----- Supplied material -----
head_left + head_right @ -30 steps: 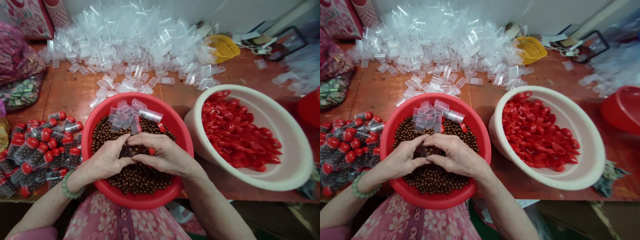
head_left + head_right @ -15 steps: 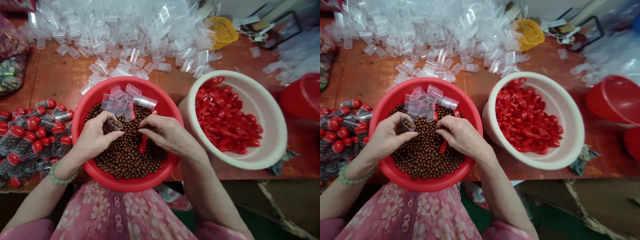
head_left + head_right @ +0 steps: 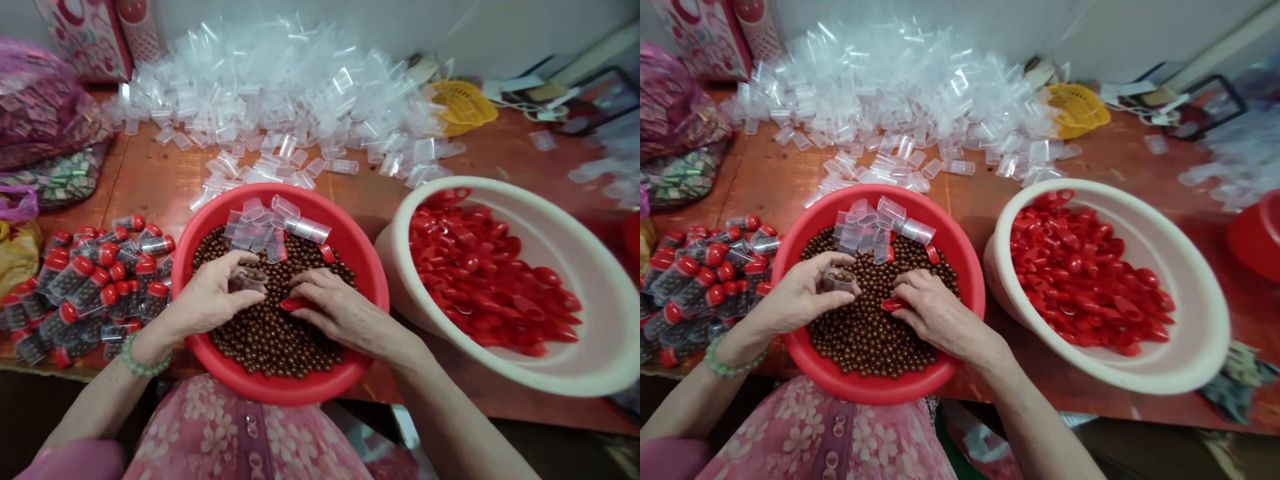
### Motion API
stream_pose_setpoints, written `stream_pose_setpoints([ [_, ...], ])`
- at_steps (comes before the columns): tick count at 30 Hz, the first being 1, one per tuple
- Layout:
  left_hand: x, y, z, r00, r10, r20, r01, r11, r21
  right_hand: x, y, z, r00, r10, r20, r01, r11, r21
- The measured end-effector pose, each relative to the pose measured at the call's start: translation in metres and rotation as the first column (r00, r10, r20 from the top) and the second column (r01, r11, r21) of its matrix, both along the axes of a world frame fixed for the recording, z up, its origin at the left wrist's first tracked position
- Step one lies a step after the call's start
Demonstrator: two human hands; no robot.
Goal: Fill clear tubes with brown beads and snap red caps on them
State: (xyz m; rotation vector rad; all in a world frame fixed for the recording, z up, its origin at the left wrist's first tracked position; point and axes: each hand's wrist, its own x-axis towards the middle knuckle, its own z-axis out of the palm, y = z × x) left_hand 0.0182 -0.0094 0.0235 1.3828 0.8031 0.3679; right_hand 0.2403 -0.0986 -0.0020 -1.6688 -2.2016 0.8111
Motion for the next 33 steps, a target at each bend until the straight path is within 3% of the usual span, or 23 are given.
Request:
stream_pose_setpoints([
  [2, -0.002, -0.001, -0.001, 1.0, 0.015, -0.007, -0.015, 1.0, -0.023, -0.002, 0.003, 0.005, 0.973, -0.11, -0.205, 0.103, 0.994, -0.045],
  [6, -0.004, -0.004, 0.001, 1.0, 0.001, -0.005, -0.001, 0.999, -0.032, -0.012, 0.008, 0.014, 0.795, -0.302, -0.526, 0.268, 0.953, -0.142],
  [11, -0.002, -0.007, 0.003, 0.996, 0.074, 0.05, -0.071, 0.996, -0.06, -0.032, 0.017, 0.012, 0.557, -0.374, -0.741, 0.316, 0.921, -0.228],
  [15, 0.002, -0.01, -0.002, 0.991, 0.104, 0.087, -0.088, 0.981, -0.172, -0.044, 0.024, 0.012, 0.368, -0.416, -0.832, 0.394, 0.88, -0.266],
  [17, 0.005, -0.011, -0.004, 0.986, 0.122, 0.117, -0.091, 0.966, -0.242, -0.049, 0.025, 0.013, 0.345, -0.386, -0.856, 0.44, 0.872, -0.216],
  [23, 0.009, -0.015, -0.006, 0.956, 0.202, 0.214, -0.113, 0.923, -0.367, -0.059, 0.018, 0.008, 0.438, -0.314, -0.842, 0.526, 0.85, -0.043],
  [28, 0.012, -0.015, -0.007, 0.939, 0.234, 0.252, -0.097, 0.883, -0.459, -0.061, 0.012, 0.005, 0.357, -0.294, -0.886, 0.55, 0.833, -0.055],
  [33, 0.012, -0.014, -0.006, 0.96, 0.176, 0.218, -0.079, 0.916, -0.393, -0.063, 0.013, 0.007, 0.374, -0.309, -0.875, 0.52, 0.85, -0.078],
])
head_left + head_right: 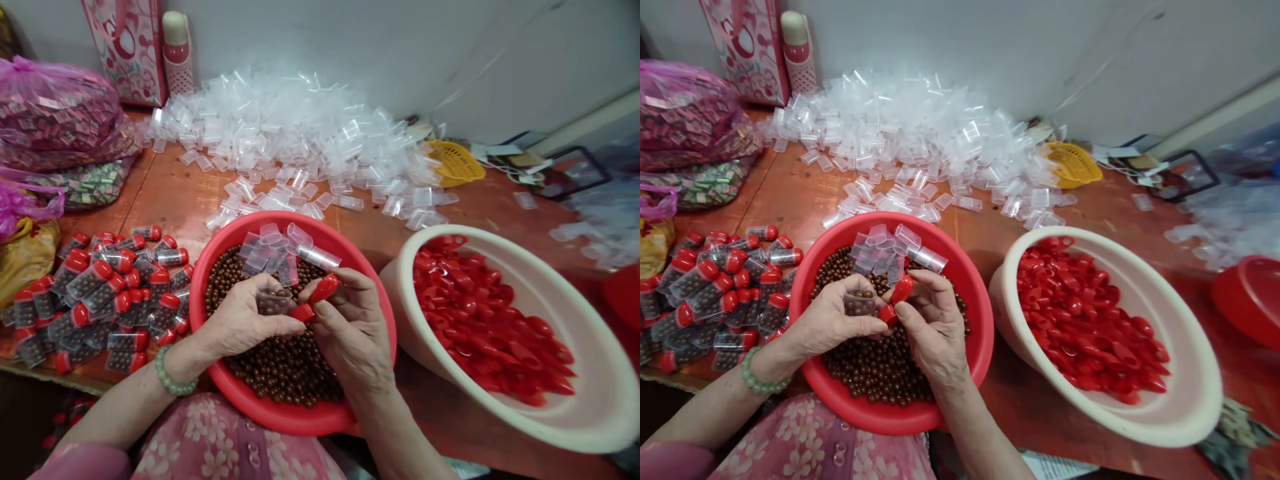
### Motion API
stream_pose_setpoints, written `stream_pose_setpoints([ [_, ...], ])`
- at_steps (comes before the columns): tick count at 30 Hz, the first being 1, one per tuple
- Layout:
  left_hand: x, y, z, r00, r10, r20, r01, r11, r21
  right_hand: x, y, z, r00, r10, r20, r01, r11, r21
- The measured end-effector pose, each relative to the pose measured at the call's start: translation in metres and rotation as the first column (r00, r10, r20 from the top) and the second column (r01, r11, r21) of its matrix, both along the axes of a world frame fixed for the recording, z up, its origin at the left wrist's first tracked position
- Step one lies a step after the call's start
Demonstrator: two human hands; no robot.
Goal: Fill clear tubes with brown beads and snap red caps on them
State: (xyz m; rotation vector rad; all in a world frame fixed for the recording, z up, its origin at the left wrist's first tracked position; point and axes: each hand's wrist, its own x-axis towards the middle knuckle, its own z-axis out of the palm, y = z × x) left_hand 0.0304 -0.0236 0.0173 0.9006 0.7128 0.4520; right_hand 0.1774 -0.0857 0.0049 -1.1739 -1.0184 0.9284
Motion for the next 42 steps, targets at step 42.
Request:
stream_pose_setpoints([
  [42, -0.013, 0.019, -0.018, 0.955, -0.056, 0.291, 0.162, 0.921, -0.354, 0.022, -0.014, 0.026, 0.533, 0.329, 0.779, -0.391, 0.913, -0.118],
])
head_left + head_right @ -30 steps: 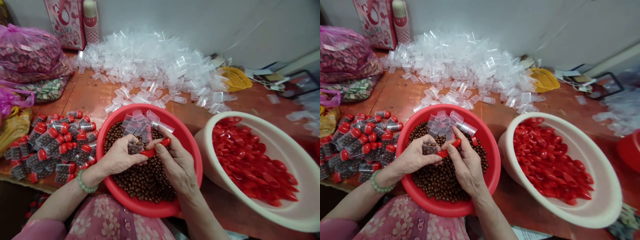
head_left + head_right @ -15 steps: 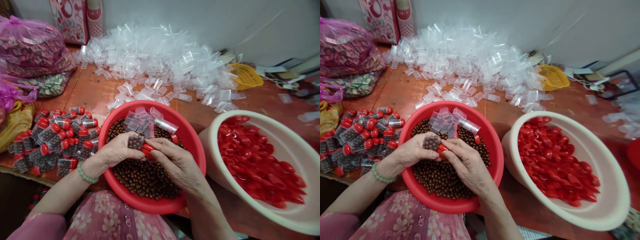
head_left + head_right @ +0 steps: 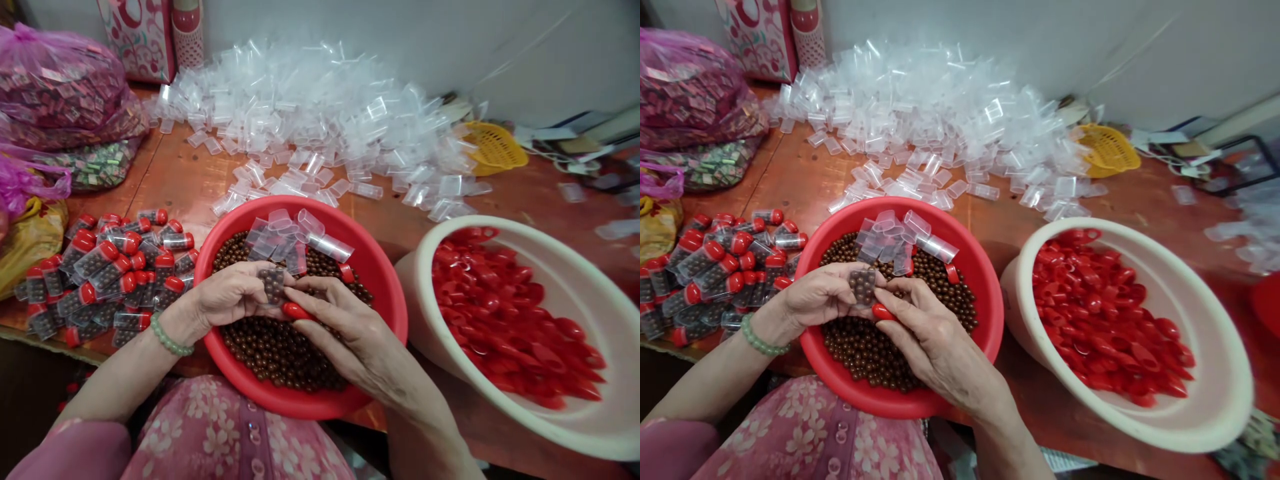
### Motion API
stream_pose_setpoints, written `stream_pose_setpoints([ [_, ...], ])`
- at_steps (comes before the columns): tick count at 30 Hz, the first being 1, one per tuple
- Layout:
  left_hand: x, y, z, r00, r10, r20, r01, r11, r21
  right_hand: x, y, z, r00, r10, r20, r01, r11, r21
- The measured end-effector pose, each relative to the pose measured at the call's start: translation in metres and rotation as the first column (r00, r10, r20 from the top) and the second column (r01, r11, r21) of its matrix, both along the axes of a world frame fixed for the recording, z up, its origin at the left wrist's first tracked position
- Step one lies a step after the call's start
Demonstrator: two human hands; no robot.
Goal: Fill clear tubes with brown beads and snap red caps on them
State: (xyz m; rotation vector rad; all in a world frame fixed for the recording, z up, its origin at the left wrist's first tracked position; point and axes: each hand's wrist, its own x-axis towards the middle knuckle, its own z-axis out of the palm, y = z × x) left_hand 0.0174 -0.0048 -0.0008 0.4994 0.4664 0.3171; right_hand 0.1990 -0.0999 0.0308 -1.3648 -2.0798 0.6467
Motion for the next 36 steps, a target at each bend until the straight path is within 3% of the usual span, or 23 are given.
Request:
stream_pose_setpoints([
  [8, 0.0, 0.003, 0.003, 0.999, 0.032, -0.026, -0.032, 0.999, -0.009, -0.009, 0.003, -0.01, 0.994, -0.098, 0.049, 0.088, 0.98, 0.178],
  [11, -0.002, 0.003, 0.005, 0.999, 0.027, -0.031, -0.027, 1.0, -0.015, -0.003, 0.006, -0.01, 0.977, -0.162, -0.136, 0.168, 0.985, 0.031],
  [14, -0.003, 0.002, 0.006, 1.0, -0.016, -0.011, 0.016, 1.0, 0.0, 0.006, 0.014, -0.009, 0.87, -0.319, -0.375, 0.265, 0.946, -0.188],
  [17, -0.004, 0.0, 0.004, 0.998, -0.067, 0.007, 0.067, 0.997, 0.04, 0.01, 0.026, -0.008, 0.793, -0.386, -0.471, 0.309, 0.922, -0.235],
  [24, -0.007, -0.004, -0.004, 0.992, -0.119, 0.03, 0.117, 0.991, 0.057, -0.001, 0.047, -0.004, 0.94, -0.178, -0.29, 0.15, 0.982, -0.118],
  [32, -0.007, -0.003, 0.002, 0.995, -0.089, 0.038, 0.086, 0.993, 0.078, 0.014, 0.046, 0.019, 0.993, -0.054, -0.108, 0.048, 0.997, -0.055],
  [36, -0.007, -0.003, 0.006, 0.998, -0.06, 0.011, 0.058, 0.994, 0.088, 0.019, 0.047, 0.018, 0.972, -0.146, -0.183, 0.139, 0.989, -0.052],
])
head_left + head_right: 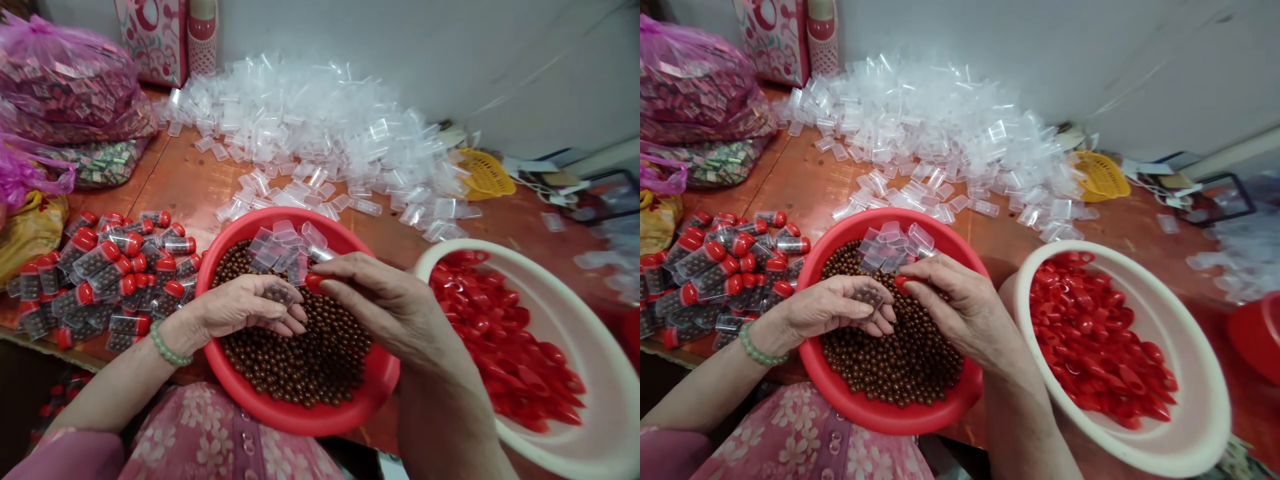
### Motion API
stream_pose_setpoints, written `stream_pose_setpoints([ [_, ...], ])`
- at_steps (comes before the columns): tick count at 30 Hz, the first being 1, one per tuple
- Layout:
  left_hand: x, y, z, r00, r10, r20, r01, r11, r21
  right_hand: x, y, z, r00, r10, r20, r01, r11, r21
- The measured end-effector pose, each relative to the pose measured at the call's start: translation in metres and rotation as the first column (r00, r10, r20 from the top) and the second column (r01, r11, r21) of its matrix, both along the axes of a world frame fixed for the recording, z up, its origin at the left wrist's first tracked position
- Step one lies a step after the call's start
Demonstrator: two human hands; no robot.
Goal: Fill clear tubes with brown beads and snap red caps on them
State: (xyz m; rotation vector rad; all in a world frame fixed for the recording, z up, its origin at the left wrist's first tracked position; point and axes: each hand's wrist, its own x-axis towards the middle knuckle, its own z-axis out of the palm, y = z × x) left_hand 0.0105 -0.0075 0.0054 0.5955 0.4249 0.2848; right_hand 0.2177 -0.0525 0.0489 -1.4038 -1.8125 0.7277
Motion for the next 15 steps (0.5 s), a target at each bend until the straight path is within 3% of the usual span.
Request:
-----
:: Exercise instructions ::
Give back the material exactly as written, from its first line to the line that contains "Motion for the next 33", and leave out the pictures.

:: Response ::
head_left + head_right @ -30 steps: 
head_left + head_right @ -15 steps: 
head_left + head_right @ +0 steps: 
### Motion API
stream_pose_setpoints, written `stream_pose_setpoints([ [_, ...], ])`
- at_steps (comes before the columns): tick count at 30 Hz, the first being 1, one per tuple
- Layout:
  left_hand: x, y, z, r00, r10, r20, r01, r11, r21
  right_hand: x, y, z, r00, r10, r20, r01, r11, r21
- The measured end-effector pose, each relative to the pose measured at the call's start: translation in metres and rotation as the first column (r00, r10, r20 from the top) and the second column (r01, r11, r21) of its matrix, both along the axes of a world frame fixed for the recording, z up, its origin at the left wrist's first tracked position
- Step one lies a step after the call's start
Demonstrator: two human hands; no robot.
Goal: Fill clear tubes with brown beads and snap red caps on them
State: (xyz m; rotation vector rad; all in a world frame fixed for the recording, z up, its origin at the left wrist's first tracked position; point and axes: each hand's wrist, its own x-axis towards the middle knuckle, its own z-axis out of the palm, y = z × x) left_hand 0.0182 -0.0094 0.0235 1.3828 0.8031 0.3679; right_hand 0.2403 -0.0986 -0.0020 -1.6688 -2.2016 0.8111
Motion for the next 33 steps, a target at each bend until the straight path is within 3% of the usual span, or 23 are given.

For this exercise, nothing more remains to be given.